The wider criminal justice system is equally troubled. Overcrowded and crumbling courts cause unbearable delays to prosecutions, hampering attempts to bring criminals to justice. Anecdotally, lawyers tell me that trials are currently being listed for 2024, up to three years after the crime took place. This will be exacerbated by the strike action to be taken by publicly funded barristers, whose income has atrophied over recent years. Quite simply, the criminal and justice system is on the verge of seizing up entirely.
And yet, somehow, neither Liz Truss nor Rishi Sunak seem to recognise this, let alone offer any remedies to fix it. Truss’s recent major announcement on crime was not a strategy, but rather a list of things she wished were true: a promise to bring crime down without any new resources or thinking to do it, repeating a desire for targets and league tables without any sense of how those are met. Sunak, meanwhile, has promised the strengthening of sentences, but little that addresses crime prevention or detection.
For the most part, however, this lack of vision is merely a continuation of at least a decade of Tory impotence when it comes to lawlessness. The increase in police numbers under Boris Johnson’s government, for instance, was little more than a reversal of cuts and did not make up for the experience lost under the austerity-driven exodus. In particular, shortages of detectives have significantly worsened “clear-up” rates, with crimes more likely to go uncharged and un-convicted. As for those cases that pass this stage, they are still likely to linger in a court system which lacks sufficient judges, buildings, and lawyers to run effectively — all problems that could be largely solved by a commitment to spending where it counts.
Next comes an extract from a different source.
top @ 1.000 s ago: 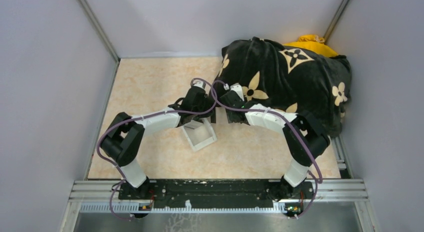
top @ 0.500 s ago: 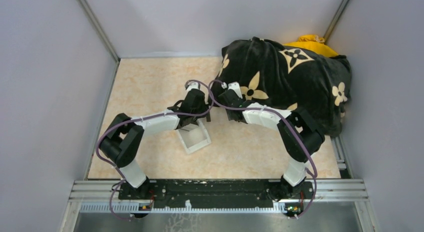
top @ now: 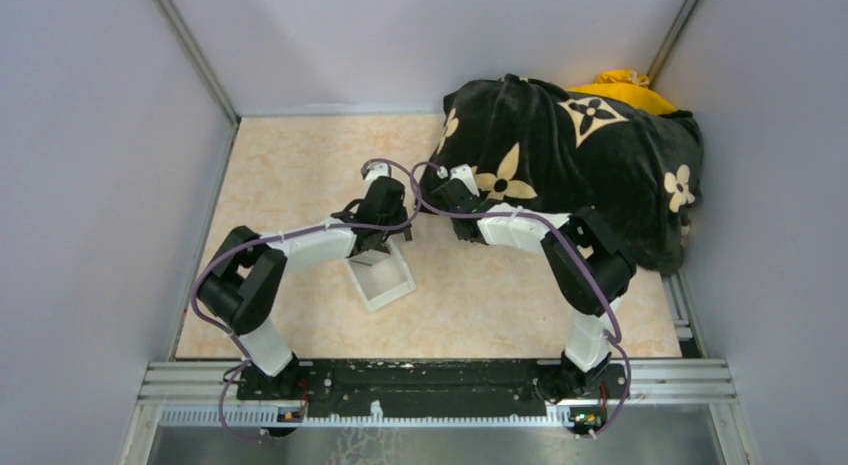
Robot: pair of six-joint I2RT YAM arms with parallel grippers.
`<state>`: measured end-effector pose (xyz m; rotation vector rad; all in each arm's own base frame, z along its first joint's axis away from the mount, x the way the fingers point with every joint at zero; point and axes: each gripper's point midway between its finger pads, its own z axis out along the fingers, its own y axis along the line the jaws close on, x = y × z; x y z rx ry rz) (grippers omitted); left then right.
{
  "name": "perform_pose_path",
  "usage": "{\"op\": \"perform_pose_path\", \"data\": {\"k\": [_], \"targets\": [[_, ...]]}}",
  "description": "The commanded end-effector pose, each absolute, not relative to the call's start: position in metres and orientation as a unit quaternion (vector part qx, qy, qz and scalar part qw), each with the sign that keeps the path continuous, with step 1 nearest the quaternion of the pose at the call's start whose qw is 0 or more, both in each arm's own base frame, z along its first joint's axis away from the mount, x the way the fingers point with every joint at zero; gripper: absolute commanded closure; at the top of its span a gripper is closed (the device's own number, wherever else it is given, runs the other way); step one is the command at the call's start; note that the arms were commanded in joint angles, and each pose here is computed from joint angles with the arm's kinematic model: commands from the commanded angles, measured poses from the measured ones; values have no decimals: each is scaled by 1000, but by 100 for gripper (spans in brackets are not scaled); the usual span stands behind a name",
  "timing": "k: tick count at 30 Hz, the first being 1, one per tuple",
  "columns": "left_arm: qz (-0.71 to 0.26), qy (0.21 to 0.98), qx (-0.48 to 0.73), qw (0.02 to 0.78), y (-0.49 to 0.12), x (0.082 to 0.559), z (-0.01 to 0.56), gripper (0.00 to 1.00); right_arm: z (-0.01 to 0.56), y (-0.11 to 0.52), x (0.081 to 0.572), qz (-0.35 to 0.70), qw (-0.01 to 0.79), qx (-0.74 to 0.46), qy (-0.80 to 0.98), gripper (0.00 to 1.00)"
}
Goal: Put the credit cards into the card holder
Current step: Move the storage box to the center of the board.
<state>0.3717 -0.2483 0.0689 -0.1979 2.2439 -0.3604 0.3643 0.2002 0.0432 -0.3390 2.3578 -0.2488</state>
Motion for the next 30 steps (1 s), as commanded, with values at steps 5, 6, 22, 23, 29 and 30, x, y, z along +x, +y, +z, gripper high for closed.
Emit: {"op": "perform_pose_path", "data": {"k": [5,6,22,23,29,30], "targets": [[-131,896,-84,416,-236,374,73,100,53,198,374,-111,379,-121,911,76],[-132,897,-85,414,-235,373,72,100,53,197,373,-114,377,-122,911,80],[-148,894,-91,413,-233,370,90,100,117,255,351,-22,392,-159,906,100],[-150,895,-90,411,-234,369,90,100,121,260,349,-14,392,-161,906,100],[-167,895,-83,405,-238,364,92,100,125,278,337,12,383,-161,910,100],[-168,896,-83,403,-238,362,92,100,121,281,334,13,380,-161,911,100]]}}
Beyond that, the Conservatives are reluctant to confront systemic issues within the police. While ministers are keen to criticise the civil service that oversees it, the Tories appear reluctant to intervene in the actual organisation of police, despite the way the many forces fall short of the mark. What interventions have been launched in the last decade have often gone awry. The partial privatisation of the probation service, for example, proved muddle-headed, worsening performance and ending with an expensive bailout of providers. Similarly, the creation of Police and Crime Commissioners has offered little in the way of actual improvement; the office is poorly understood by the public and is notable largely for its scandals. Even the Johnson government’s reforms on sentencing — such as ending the automatic early release of offenders deemed to be a danger to the public — have been undermined by being pushed through in bills which also seek to reduce the right to protest.